Advances in deep neural networks have opened a new era of robotics, intelligent robots. Compared with traditional robots that perform repetitive tasks based on manual control or predefined rules, intelligent robots possess a more comprehensive perception of environments and make more sophisticated decisions for various tasks. For example, autonomous vehicles, one type of mobile robot, rely on deep learning models to perceive their surroundings and navigate complex environments.

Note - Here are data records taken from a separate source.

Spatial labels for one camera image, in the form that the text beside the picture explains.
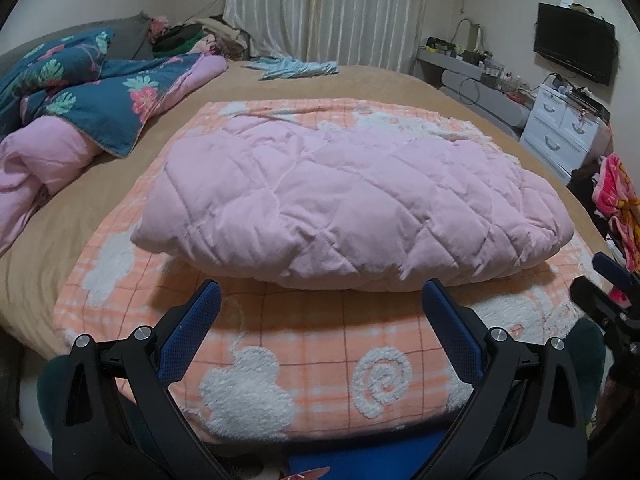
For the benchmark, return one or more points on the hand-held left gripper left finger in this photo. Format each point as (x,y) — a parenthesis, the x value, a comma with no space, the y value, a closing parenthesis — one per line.
(192,335)

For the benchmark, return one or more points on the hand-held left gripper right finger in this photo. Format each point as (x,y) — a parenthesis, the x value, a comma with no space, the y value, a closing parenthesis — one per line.
(452,335)

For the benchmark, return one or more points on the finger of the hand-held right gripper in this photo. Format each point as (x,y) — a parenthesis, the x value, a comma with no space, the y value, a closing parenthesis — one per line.
(615,272)
(595,297)

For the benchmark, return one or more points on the pink quilted jacket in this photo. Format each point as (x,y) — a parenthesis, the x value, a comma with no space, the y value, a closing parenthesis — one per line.
(325,200)

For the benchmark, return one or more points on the dark clothes heap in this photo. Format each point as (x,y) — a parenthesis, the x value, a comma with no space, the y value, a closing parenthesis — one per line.
(582,177)

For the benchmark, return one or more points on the pile of mixed clothes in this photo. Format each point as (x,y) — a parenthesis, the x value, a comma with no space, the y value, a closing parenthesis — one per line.
(200,35)

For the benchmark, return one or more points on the person's dark teal clothing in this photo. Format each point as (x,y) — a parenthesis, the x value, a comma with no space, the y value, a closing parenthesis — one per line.
(585,360)

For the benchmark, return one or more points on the pink printed towel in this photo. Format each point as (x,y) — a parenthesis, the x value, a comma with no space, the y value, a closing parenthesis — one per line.
(617,195)

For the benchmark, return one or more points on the orange plaid blanket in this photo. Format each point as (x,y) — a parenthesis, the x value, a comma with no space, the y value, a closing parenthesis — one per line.
(300,360)

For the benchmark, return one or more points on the person's blue garment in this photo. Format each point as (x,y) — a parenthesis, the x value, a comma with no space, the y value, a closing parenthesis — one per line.
(375,455)

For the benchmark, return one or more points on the white drawer cabinet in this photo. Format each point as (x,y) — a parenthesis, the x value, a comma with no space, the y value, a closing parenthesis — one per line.
(555,130)

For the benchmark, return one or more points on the bed with tan sheet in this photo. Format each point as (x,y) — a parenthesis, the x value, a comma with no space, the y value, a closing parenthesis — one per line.
(50,260)

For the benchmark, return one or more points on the clutter on drawer cabinet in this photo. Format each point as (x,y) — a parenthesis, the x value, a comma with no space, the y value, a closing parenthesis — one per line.
(585,97)

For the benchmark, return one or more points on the grey dressing table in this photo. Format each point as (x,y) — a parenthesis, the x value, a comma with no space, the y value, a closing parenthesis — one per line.
(500,105)

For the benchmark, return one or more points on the clutter of cosmetics bottles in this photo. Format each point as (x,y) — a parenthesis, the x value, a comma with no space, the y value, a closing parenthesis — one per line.
(490,67)

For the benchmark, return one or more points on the blue floral quilt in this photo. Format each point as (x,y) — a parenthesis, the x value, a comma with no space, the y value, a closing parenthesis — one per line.
(100,105)

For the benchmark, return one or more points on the oval table mirror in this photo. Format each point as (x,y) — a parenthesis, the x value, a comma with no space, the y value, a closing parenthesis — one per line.
(475,35)

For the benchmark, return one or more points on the light blue garment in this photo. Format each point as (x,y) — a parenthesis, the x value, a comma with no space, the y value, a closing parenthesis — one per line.
(295,67)

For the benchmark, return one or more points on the grey headboard cushion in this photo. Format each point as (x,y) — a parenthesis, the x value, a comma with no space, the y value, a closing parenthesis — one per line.
(132,35)

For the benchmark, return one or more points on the white curtain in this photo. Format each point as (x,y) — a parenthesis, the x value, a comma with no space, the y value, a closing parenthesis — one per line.
(325,10)

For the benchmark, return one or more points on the black wall television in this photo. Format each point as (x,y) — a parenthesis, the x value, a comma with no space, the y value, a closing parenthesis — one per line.
(575,42)

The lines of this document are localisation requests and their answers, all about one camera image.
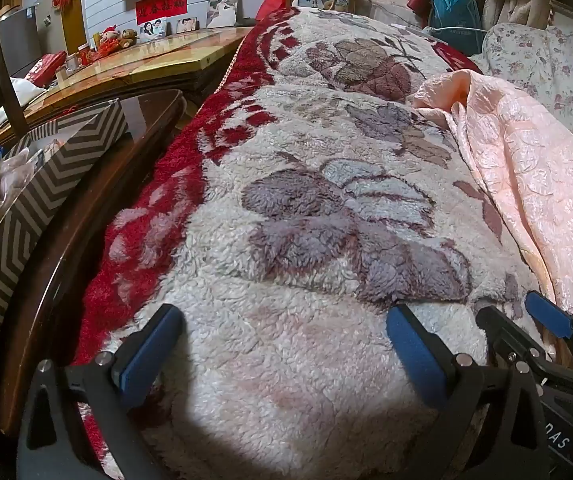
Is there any red gift box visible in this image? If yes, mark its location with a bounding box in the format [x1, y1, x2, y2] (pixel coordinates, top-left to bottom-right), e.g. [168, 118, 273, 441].
[25, 51, 67, 87]

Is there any floral fleece blanket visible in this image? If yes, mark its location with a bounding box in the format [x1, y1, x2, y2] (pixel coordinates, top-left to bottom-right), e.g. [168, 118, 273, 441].
[74, 6, 557, 480]

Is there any wooden table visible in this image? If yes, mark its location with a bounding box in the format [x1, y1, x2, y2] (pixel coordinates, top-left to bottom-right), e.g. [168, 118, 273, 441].
[0, 26, 254, 156]

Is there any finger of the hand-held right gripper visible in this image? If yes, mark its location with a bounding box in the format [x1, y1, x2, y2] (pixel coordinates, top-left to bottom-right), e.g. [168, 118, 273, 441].
[525, 290, 573, 376]
[477, 306, 542, 366]

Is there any wedding photo print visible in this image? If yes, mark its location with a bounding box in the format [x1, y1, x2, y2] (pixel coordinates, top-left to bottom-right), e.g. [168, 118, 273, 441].
[206, 0, 240, 28]

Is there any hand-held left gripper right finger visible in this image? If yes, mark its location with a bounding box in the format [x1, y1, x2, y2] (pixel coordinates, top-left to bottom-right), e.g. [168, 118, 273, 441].
[385, 303, 552, 480]

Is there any red plush toy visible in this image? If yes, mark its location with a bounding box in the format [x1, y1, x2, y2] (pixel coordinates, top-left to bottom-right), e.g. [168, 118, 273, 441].
[97, 25, 122, 56]

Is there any pink quilt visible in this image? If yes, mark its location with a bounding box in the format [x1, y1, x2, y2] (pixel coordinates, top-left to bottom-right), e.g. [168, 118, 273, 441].
[411, 69, 573, 341]

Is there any chevron striped box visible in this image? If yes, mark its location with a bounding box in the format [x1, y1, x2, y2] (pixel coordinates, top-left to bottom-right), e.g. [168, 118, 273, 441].
[0, 99, 130, 451]

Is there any red paper bag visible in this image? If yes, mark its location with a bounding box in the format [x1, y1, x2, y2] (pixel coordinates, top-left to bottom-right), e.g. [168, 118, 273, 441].
[256, 0, 287, 23]

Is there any floral fabric cushion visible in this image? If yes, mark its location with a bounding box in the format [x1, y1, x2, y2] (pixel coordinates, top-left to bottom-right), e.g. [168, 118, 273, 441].
[481, 22, 573, 153]

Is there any white cable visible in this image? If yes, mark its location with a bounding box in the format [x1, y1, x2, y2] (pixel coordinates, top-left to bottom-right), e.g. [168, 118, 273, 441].
[391, 22, 483, 35]

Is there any dark wooden chair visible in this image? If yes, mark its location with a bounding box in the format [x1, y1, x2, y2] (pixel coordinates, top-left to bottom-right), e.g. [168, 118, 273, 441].
[0, 5, 187, 441]

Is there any white plastic bag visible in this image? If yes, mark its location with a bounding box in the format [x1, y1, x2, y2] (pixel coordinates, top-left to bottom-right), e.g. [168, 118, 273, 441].
[10, 76, 47, 107]

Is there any blue bag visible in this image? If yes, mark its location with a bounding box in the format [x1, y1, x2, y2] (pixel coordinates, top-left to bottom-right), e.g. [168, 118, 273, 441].
[429, 0, 482, 56]

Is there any grey refrigerator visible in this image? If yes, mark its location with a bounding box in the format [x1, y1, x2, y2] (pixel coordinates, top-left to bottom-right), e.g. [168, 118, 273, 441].
[0, 2, 42, 81]

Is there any couple photo frame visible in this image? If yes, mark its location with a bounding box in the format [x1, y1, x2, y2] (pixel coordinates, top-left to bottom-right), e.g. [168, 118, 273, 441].
[138, 16, 168, 43]

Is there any red wall banner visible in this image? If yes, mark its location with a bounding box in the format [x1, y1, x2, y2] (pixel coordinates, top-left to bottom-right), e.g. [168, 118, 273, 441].
[135, 0, 188, 25]

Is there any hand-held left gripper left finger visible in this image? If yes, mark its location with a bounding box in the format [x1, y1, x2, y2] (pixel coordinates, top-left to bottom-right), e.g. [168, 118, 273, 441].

However, it is no more a secret that deep learning models are vulnerable to adversarial attacks. Recent research unveils that deep neural networks can be fooled by adding human unperceivable perturbations to the input data, posing threats against autonomous vehicles that rely on deep neural networks to achieve image classification, object detection and tracking, etc. This thesis addresses the question: Can we develop practical adversarial attacks against deep learning applications?

To answer the question, two real-time white-box attacks against the NVIDIA end-to-end driving model are presented. The end-to-end driving model takes images captured by the front camera as input and outputs the steering angle. We design both image-specific and image-agnostic attacks to alter the steering angle, intentionally deviating it from the model’s original output.

For modular autonomous driving systems, we devise real-time white-box attacks against object detection models. These attacks generate human unperceivable perturbations of arbitrary shapes to fabricate objects at desired locations. We further introduce a Human-in-the-Middle hardware attack to inject Universal Adversarial Perturbation (UAP) into a USB camera. The evaluation results on the VOC2012 and CARLA autonomous driving datasets show that our attacks produce more stable false bounding boxes than in previous work. Additionally, the attack significantly reduces the tracking accuracy of the Tracking-By-Detection (TBD) framework.

Lastly, we propose a distributed black-box attack to accelerate attacks on machine-learning cloud services. By targeting cloud APIs directly, rather than local models, we avoid mistakes made in prior research that obtained unfair advantages by applying the perturbation before image encoding and preprocessing.